If we take the results from that statistics.about.com page as accurate and reliable as a way of predicting the outcomes of various-seeded teams, then we can estimate the information content of the first round of play at least.

Here’s how I work it out, anyway:

Contest Probability the Higher Seed Wins Information Content of this Outcome
#1 seed vs #16 seed 100% 0 bits
#2 seed vs #15 seed 96% 0.2423 bits
#3 seed vs #14 seed 85% 0.6098 bits
#4 seed vs #13 seed 79% 0.7415 bits
#5 seed vs #12 seed 67% 0.9149 bits
#6 seed vs #11 seed 67% 0.9149 bits
#7 seed vs #10 seed 60% 0.9710 bits
#8 seed vs #9 seed 47% 0.9974 bits

So if the eight contests in a single region were all evenly matched, the information content of that region would be 8 bits. But there’s one sure and one nearly-sure game in there, and there’s only a couple games where the two teams are close to evenly matched. As a result, I make out the information content of a single region to be about 5.392 bits of information. Since there’s four regions, that means the first round of play — the first 32 games — have altogether about 21.567 bits of information.

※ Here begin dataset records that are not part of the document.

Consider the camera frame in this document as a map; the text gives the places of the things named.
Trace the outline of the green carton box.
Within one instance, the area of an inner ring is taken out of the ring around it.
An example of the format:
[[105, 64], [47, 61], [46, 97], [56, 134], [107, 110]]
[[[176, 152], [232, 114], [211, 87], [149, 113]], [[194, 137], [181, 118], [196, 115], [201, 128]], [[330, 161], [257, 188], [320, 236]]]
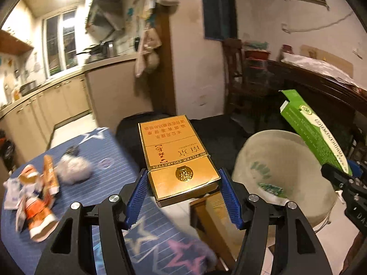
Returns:
[[322, 119], [296, 90], [282, 90], [281, 93], [286, 98], [280, 107], [281, 116], [301, 136], [317, 161], [321, 165], [330, 164], [351, 176], [347, 157]]

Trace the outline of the orange snack box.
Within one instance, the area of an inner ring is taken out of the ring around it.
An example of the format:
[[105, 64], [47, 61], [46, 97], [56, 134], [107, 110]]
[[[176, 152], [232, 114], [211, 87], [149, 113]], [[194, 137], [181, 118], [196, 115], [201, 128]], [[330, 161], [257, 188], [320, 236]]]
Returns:
[[43, 182], [44, 193], [49, 193], [50, 195], [58, 194], [60, 185], [53, 165], [53, 159], [50, 155], [44, 156]]

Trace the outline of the clear plastic bag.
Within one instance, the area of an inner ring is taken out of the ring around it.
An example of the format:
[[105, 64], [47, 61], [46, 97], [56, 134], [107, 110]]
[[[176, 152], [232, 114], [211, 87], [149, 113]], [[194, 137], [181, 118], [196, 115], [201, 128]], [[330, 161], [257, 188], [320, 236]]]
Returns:
[[83, 157], [65, 154], [56, 167], [58, 178], [67, 185], [87, 180], [92, 174], [91, 163]]

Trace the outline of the squashed orange paper cup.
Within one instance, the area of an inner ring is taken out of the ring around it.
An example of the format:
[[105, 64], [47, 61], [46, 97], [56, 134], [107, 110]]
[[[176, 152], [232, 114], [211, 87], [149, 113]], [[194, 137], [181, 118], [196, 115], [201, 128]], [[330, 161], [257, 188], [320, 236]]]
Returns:
[[22, 185], [35, 184], [40, 180], [40, 173], [34, 165], [27, 165], [17, 178]]

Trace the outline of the black tissue packet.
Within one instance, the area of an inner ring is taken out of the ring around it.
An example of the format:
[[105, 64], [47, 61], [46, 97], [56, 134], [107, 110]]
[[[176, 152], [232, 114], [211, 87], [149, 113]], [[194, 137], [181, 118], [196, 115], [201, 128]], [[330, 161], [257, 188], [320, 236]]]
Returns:
[[79, 152], [80, 152], [79, 146], [78, 145], [74, 145], [74, 146], [69, 147], [66, 150], [65, 154], [66, 155], [73, 156], [73, 157], [77, 157], [78, 154], [79, 154]]

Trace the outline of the gold cigarette box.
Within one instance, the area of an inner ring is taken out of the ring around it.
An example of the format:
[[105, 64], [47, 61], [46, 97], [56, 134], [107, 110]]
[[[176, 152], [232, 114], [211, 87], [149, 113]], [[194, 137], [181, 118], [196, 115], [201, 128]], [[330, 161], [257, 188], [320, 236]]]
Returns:
[[159, 207], [218, 188], [220, 175], [186, 115], [138, 124], [152, 192]]

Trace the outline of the kitchen window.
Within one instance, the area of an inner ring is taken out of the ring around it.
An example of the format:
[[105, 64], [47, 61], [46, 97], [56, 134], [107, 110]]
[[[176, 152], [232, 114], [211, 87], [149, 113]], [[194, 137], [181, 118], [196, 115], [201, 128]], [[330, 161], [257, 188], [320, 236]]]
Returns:
[[75, 41], [76, 8], [44, 19], [42, 40], [47, 78], [78, 65]]

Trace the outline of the white plastic bucket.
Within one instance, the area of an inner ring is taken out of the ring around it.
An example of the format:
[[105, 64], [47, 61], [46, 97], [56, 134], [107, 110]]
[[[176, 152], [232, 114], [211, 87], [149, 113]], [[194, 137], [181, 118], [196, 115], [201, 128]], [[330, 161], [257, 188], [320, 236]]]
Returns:
[[295, 202], [312, 227], [324, 221], [337, 199], [302, 138], [283, 130], [250, 136], [238, 153], [232, 180], [270, 204]]

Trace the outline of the small wooden stool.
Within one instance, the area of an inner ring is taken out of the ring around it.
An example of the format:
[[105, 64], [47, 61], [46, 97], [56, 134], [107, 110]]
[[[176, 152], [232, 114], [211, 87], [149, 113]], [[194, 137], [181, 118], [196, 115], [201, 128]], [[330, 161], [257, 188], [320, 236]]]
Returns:
[[190, 225], [217, 256], [215, 269], [233, 270], [245, 232], [230, 221], [220, 192], [191, 201]]

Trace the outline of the white plastic pouch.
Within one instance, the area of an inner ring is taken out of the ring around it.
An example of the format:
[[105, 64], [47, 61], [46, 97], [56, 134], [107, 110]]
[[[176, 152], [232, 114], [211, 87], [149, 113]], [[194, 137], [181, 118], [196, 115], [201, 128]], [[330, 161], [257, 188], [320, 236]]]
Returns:
[[22, 184], [18, 178], [9, 178], [3, 183], [6, 190], [4, 198], [5, 210], [18, 210], [24, 208], [24, 196], [21, 193]]

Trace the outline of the black garbage bag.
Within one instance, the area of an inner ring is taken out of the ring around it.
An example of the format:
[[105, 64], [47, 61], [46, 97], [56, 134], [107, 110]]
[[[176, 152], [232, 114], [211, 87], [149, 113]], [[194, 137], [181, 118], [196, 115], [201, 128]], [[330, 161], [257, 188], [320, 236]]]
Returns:
[[0, 130], [1, 159], [8, 171], [14, 170], [15, 144], [6, 137], [3, 129]]

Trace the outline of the beige lower cabinets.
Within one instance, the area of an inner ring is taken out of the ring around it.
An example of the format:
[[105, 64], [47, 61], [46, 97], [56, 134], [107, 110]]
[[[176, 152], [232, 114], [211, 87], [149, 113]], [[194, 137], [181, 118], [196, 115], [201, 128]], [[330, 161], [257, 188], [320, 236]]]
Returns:
[[1, 129], [21, 165], [46, 151], [57, 126], [92, 114], [116, 131], [125, 117], [152, 110], [147, 81], [134, 76], [136, 55], [76, 67], [1, 110]]

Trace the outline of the silver rice cooker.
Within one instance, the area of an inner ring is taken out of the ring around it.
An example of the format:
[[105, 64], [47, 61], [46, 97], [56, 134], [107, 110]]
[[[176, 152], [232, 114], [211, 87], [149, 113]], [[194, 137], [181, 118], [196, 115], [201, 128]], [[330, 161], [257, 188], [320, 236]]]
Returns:
[[19, 89], [20, 94], [22, 96], [26, 96], [29, 93], [35, 91], [37, 89], [37, 82], [36, 81], [29, 81], [26, 84], [22, 85]]

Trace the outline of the black frying pan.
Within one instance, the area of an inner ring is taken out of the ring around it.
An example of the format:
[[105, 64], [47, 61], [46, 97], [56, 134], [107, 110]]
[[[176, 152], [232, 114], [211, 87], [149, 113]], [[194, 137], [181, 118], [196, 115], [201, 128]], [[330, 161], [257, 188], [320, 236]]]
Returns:
[[106, 58], [107, 51], [106, 51], [105, 45], [106, 45], [105, 42], [102, 42], [97, 45], [91, 45], [85, 48], [82, 52], [78, 52], [77, 55], [82, 55], [82, 54], [88, 54], [90, 56], [98, 55], [98, 56], [101, 56], [102, 58]]

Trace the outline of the steel kettle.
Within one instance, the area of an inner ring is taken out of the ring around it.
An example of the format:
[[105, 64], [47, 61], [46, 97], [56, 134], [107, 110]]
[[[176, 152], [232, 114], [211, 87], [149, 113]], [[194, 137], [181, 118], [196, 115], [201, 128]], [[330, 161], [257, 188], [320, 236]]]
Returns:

Warning: I used three digits past the decimal point just because three is a nice comfortable number. Do not by hypnotized into thinking this is a more precise measure than it really is. I don’t know what the precise chance of, say, a number three seed beating a number fourteen seed is; all I know is that in a 27-year sample, it happened the higher-seed won 85 percent of the time, so the chance of the higher-seed winning is probably close to 85 percent. And I only know that if whoever it was wrote this article actually gathered and processed and reported the information correctly. I would not be at all surprised if the first round turned out to have only 21.565 bits of information, or as many as 21.568.

A statistical analysis of the tournaments which I dug up last year indicated that in the last three rounds — the Elite Eight, Final Four, and championship game — the higher- and lower-seeded teams are equally likely to win, and therefore those games have an information content of 1 bit per game. The last three rounds therefore have 7 bits of information total.

Unfortunately, experimental data seems to fall short for the second round — 16 games, where the 32 winners in the first round play, producing the Sweet Sixteen teams — and the third round — 8 games, producing the Elite Eight. If someone’s done a study of how often the higher-seeded team wins I haven’t run across it.

There are six of these games in each of the four regions, for 24 games total. Presumably the higher-seeded is more likely than the lower-seeded to win, but I don’t know how much more probable it is the higher-seed will win. I can come up with some bounds: the 24 games total in the second and third rounds can’t have an information content less than 0 bits, since they’re not all foregone conclusions. The higher-ranked seed won’t win all the time. And they can’t have an information content of more than 24 bits, since that’s how much there would be if the games were perfectly even matches.

So, then: the first round carries about 21.567 bits of information. The second and third rounds carry between 0 and 24 bits. The fourth through sixth rounds (the sixth round is the championship game) carry seven bits. Overall, the 63 games of the tournament carry between 28.567 and 52.567 bits of information. I would expect that many of the second-round and most of the third-round games are pretty close to even matches, so I would expect the higher end of that range to be closer to the true information content.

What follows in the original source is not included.